National park in Australia

Weddin Mountains is a national park located in New South Wales, Australia, 291 km west of Sydney. It is a small, crescent-shaped range, with a high point some 750 m AHD, running roughly north south with steep cliffs on the eastern side sloping more gradually down to the plain in the west. Weddin mountains is a small patch of remnant vegetation which escaped clearing due to its ruggedness. Many aircraft pass overhead on their way from Sydney to Adelaide, is part of the Lachlan Fold system and is Wiradjuri country.

==History==

===Bushrangers===
Ben Hall, who plundered the Forbes-Grenfell area in the 1850s used the Weddin Mountains as a refuge. He holed up in a cave on the north-west side of the park with his gang, which included Johnnie Gilbert and Frank Gardiner. It is rumoured Ben Hall buried a treasure here that has not yet been located.

===Seaton's Farm===
There is a walk around 'Seaton's Historic Farm', which is now part of the national park. Seatons Farm is how one man and his wife turned every bit of wire into something useful. Jim Seaton hand made 3 km/1.8 miles of kangaroo proof fence by hand, with posts of local saplings, which are rot and vermin proof. The property was occupied in the late 1920s and during the Depression it was set up as a farm. Times and the land were hard and the buildings represent this. The sheds have walls made from flattened corrugated iron so that it stretched further. One of the sheds is full of old wire, iron sheets, bottles, everything you can imagine. All the old machinery is still there, sitting where it was when the family sold the property to the Government in the 1980s.

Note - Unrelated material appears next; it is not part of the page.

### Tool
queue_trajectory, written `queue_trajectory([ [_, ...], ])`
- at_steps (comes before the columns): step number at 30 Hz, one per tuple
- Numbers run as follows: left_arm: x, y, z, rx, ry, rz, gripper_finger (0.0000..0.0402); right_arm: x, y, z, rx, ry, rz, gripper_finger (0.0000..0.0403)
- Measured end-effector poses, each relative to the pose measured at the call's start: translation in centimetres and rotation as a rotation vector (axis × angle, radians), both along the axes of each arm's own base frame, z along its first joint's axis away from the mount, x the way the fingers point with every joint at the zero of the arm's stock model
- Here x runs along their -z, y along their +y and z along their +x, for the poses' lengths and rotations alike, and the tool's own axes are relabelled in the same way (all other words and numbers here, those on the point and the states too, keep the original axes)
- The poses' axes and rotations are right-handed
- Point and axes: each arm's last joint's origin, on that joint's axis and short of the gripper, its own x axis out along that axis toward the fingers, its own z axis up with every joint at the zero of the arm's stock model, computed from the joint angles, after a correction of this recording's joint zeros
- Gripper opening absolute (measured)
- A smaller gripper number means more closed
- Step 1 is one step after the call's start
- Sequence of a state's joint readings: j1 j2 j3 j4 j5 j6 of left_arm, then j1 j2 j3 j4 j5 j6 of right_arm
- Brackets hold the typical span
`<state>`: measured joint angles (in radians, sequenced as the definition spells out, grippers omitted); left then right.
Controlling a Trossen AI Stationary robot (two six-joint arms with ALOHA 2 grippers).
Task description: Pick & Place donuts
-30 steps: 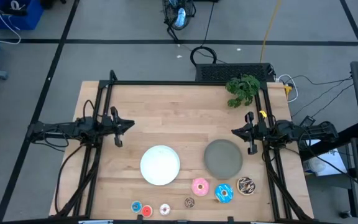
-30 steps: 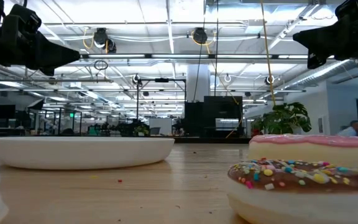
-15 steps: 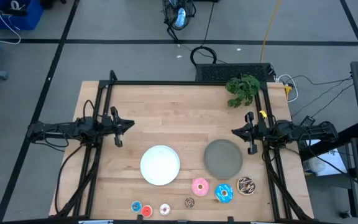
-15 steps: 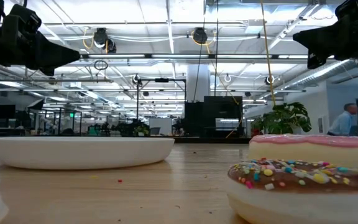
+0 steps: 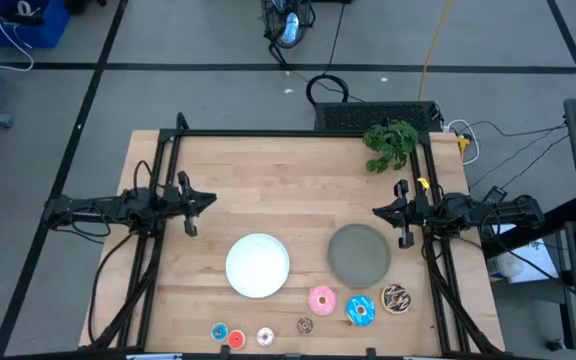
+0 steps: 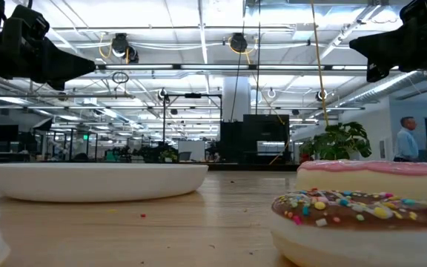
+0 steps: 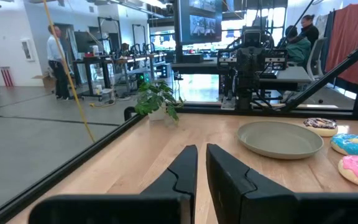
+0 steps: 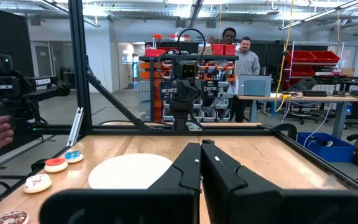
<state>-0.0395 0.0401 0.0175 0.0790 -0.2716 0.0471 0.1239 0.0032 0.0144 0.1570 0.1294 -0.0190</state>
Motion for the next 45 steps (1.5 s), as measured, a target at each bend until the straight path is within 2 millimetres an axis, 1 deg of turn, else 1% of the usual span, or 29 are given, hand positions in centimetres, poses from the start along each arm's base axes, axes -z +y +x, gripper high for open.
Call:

A unique place, showing how the less well off farmers did it in the early and mid 1900s.

==Wildlife==
There are 216 species of animals recorded in Weddin Mountains National Park, the vast majority of which are birds. The species list includes three types of wallaby, one of which is the endangered brush tailed rock wallaby. The species list also includes painted honeyeater, swift parrot, little lorikeet and turquoise parrot. Pest species seen in the park are cats, rabbits, foxes, goats and sheep.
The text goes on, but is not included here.